I Was Born for This(29)



‘I didn’t initiate it.’

‘But you went along with it!’

‘Yeah, well, maybe I felt like getting off with someone. Why do you care?’

Lister doesn’t say anything.

I let out a deep sigh. ‘I just want to be a normal teenager sometimes,’ I say.

‘But we’re not.’

I meet his eyes.

‘Why are you judging me?’ I ask. ‘You’re the one who does this stuff all the time.’

‘Oh, do I?’ Lister laughs and shakes his head. ‘You and Rowan … God … you still think …’ He trails off, and when we reach the bottom of the stairs Lister walks away from me.

I don’t see Magnet for the rest of the night and when the alcohol starts to wear off, my anxiety suddenly goes full throttle and I have to go and sit down in a corner and try to do some deep breathing but it’s not really working. Maybe I’m having a heart attack. Wouldn’t surprise me. Magnet’s not the first guy I’ve kissed and he’s probably not going to be the last either. Drunk Jimmy makes terrible decisions. But I don’t care whether anyone knows about me being gay, anyway. What more can people do to me?

Sometimes I wish I was a normal teenager. I could go to a normal party and maybe kiss a boy and work out all that stuff like normal people do.

As soon as I think that, I hate myself for complaining.

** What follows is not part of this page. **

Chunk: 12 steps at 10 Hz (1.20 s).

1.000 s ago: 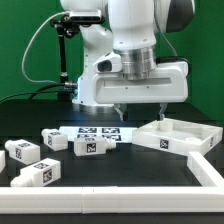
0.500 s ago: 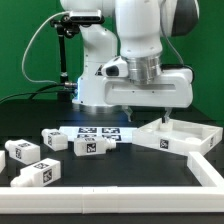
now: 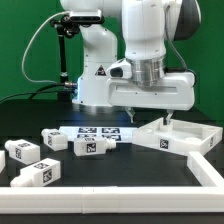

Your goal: Assemble one leg

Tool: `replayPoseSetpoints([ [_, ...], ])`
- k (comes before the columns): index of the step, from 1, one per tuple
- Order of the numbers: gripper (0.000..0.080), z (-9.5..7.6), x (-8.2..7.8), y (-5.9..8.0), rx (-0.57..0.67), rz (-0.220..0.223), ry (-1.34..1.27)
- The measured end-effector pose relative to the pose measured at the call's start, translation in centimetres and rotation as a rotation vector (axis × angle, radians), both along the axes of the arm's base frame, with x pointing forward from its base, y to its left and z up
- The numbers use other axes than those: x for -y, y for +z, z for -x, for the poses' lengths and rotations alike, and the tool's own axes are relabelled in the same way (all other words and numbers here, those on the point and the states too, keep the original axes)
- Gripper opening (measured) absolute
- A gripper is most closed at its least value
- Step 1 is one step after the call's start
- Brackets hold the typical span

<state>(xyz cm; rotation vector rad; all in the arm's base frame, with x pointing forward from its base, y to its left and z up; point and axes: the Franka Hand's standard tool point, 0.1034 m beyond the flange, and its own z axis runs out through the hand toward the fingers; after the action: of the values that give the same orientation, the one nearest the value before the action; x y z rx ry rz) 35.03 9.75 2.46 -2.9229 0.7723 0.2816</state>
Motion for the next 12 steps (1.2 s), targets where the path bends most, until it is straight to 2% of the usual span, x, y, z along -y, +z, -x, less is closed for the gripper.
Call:
replayPoseSetpoints([
  [1,0.0649,0.9,0.1,-1.0,0.002,0.011,-0.002],
  [2,0.0649,1.1,0.1,-1.3,-0.001,0.013,-0.001],
  [3,0.0534,1.0,0.1,-1.3,0.001,0.012,0.0],
  [4,0.0534,1.0,0.1,-1.3,0.0,0.013,0.001],
  [5,0.0398,1.0,0.1,-1.3,0.0,0.013,0.001],
  [6,0.0398,1.1,0.1,-1.3,0.0,0.013,0.001],
  [7,0.0203,1.1,0.1,-1.3,0.0,0.012,0.002],
  [8,0.0075,0.8,0.5,-1.3,0.006,0.009,0.026],
  [9,0.0053,0.3,1.7,-1.1,0.014,-0.005,0.092],
  [10,0.0053,-0.8,3.0,-0.5,0.015,-0.021,0.117],
  [11,0.0053,-2.4,4.2,1.0,0.002,-0.052,0.168],
  [12,0.0053,-3.7,5.2,3.0,-0.002,-0.061,0.177],
])
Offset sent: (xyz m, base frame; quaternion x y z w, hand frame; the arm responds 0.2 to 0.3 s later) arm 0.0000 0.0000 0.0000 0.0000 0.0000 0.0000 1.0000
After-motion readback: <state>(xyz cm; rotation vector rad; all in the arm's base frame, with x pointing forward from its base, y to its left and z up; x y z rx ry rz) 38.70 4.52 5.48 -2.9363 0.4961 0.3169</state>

I’ve really got nothing to complain about.

‘Do you ever feel trapped?’ I ask Rowan.

He frowns. ‘Trapped how?’

‘Like you can’t do anything without people watching.’

‘Why does it matter whether people watch?’

I shrug. ‘Must be nice to just … be a person.’

Rowan stares at me. The flashing lights reflect in his glasses. ‘But we’re gods, Jimmy. What’s better than that?’





As soon as I step out of the tube station, my phone informs me I have missed three calls from home.

Since Mum and Dad are normally asleep by this time, I call back immediately. Just in case it’s an emergency.

Dad answers. ‘Fereshteh?’

‘Hi, Dad.’

‘Ah, what a relief. We were getting so worried.’

‘Why? What’s up?’

‘You didn’t call. We thought you were going to call every evening.’

Oh.

‘Oh,’ I say.

Dad pauses.

‘Everything okay?’ I ask.

‘Fereshteh,’ he says, ‘all of this … feels such a shame.’

‘What? What d’you mean?’

‘You worked so hard, my darling. For your exams. We know you struggle with academic study. We know it’s not for you. But we wanted to honour this achievement with you.’

‘It’s not important,’ I say. ‘The leavers’ thing. It’s not important.’

‘Okay, so it isn’t important,’ says Dad. ‘But we’re still saddened that … you simply don’t seem to care about your achievements or want to celebrate them. You don’t value that part of yourself. You just … care about this boy band.’

‘You’re blowing this way out of proportion!’ God. He’s actually starting to annoy me now. ‘Dad, why would I want to celebrate myself when I’m so extremely average? You’ve got Rostam’s uni graduation coming up soon – just go enjoy that.’

There’s a long pause.

Then Dad sighs. ‘Is this a big, important thing for you, Fereshteh?’

‘Well, yeah. I really like this band.’

‘And what will you feel when you get home? When is the band obsession going to end?’

‘Why does it have to end?’

‘Because this is your life,’ he says. ‘Not the life of a band.’

I stop walking, and stand very still in the street. I’m almost at Juliet’s nan’s house and there isn’t a single person in sight. Just the dull yellow light of the streetlamps and the rain pattering against the pavement.

‘I just wanted to go to a concert,’ I say. ‘And then I’ll feel better.’

‘Were you not feeling good before, my girl?’ he asks.

I don’t think I’ve ever felt anything except The Ark.





‘My Jim-Bob! What are you doing, calling me at this hour? Tell me what’s wrong.’

It’s hard to talk because I’m kind of crying. Didn’t mean to. Someone started playing Frank Ocean over the speakers and then I started thinking about Grandad dying (it’s going to happen at some point) and then I went to find Rowan but he was standing in his bedroom with Bliss, Rowan with his arm round Bliss, Bliss’s head on Rowan’s shoulder, both of them staring out of the window at the rain. So I just turned round and started crying because I felt alone. It just happens sometimes.

‘Jimmy, Jim, talk to me, son. What’s going on?’

‘I … just wanted to talk to you.’

Grandad sighs over the phone. ‘Oh, Jim-Bob. Come on, lad. What’s wrong?’

I sit down on my bed. ‘I … just felt sad.’

‘Why are you sad, boyo?’

It’s hard to say proper words when you’re crying. Embarrassing.